WHAT THE TASK REQUIRES:
When a line in the listing below contains the word "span", return a copy of that line.
[[ GIVEN MATERIAL, beginning ]]
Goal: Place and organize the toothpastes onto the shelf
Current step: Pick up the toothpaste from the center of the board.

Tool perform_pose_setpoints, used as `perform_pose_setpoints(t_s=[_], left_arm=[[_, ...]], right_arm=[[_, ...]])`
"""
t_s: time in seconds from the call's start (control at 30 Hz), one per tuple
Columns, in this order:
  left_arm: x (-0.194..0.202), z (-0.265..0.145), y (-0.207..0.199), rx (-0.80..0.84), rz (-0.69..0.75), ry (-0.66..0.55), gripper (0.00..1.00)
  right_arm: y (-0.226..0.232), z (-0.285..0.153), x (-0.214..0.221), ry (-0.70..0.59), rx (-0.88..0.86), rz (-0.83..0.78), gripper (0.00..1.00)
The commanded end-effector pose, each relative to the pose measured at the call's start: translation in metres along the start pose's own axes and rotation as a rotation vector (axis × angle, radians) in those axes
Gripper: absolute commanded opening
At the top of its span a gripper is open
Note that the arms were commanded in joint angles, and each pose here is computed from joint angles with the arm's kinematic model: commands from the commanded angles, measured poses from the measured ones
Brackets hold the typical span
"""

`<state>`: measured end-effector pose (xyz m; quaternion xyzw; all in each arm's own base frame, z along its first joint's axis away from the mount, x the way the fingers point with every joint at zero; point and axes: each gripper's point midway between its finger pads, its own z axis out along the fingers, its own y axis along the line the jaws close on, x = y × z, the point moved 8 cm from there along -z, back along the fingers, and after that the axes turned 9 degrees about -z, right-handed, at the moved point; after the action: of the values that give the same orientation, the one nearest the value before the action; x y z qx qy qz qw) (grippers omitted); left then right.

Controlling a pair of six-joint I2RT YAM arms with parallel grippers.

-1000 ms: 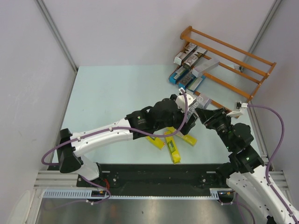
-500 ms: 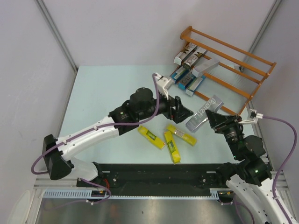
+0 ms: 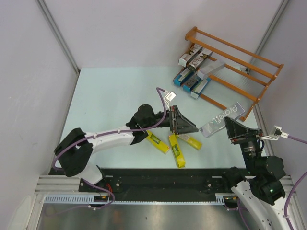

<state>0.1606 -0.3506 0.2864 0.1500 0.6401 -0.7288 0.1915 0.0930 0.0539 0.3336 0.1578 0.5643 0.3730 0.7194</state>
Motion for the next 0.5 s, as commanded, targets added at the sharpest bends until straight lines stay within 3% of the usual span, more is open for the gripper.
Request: perform_pose_setpoints(t_s=[0.0, 0.17, 0.3, 0.47], left_arm=[[0.012, 0.004, -0.039, 0.258, 0.067, 0.026, 1.0], [0.023, 0.017, -0.029, 0.28, 0.017, 0.035, 0.98], [0.028, 0.026, -0.015, 0.313, -0.068, 0.039, 0.86], [0.03, 0.029, -0.007, 0.31, -0.086, 0.031, 0.82]], right_arm=[[0.009, -0.001, -0.016, -0.072, -0.033, 0.021, 0.29], [0.01, -0.002, -0.016, -0.07, -0.038, 0.027, 0.28], [0.012, -0.002, -0.016, -0.07, -0.055, 0.033, 0.28], [0.014, -0.002, -0.017, -0.068, -0.067, 0.038, 0.29]])
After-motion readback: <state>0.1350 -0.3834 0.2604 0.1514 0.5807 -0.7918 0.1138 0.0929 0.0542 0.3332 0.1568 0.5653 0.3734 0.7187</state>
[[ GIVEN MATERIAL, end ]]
OUTPUT FOR THIS TASK:
At the top of its span a gripper is open
Brackets hold the typical span
Motion for the next 0.5 s, as commanded, targets added at the sharpest bends until straight lines stay within 3% of the usual span, more is open for the gripper.

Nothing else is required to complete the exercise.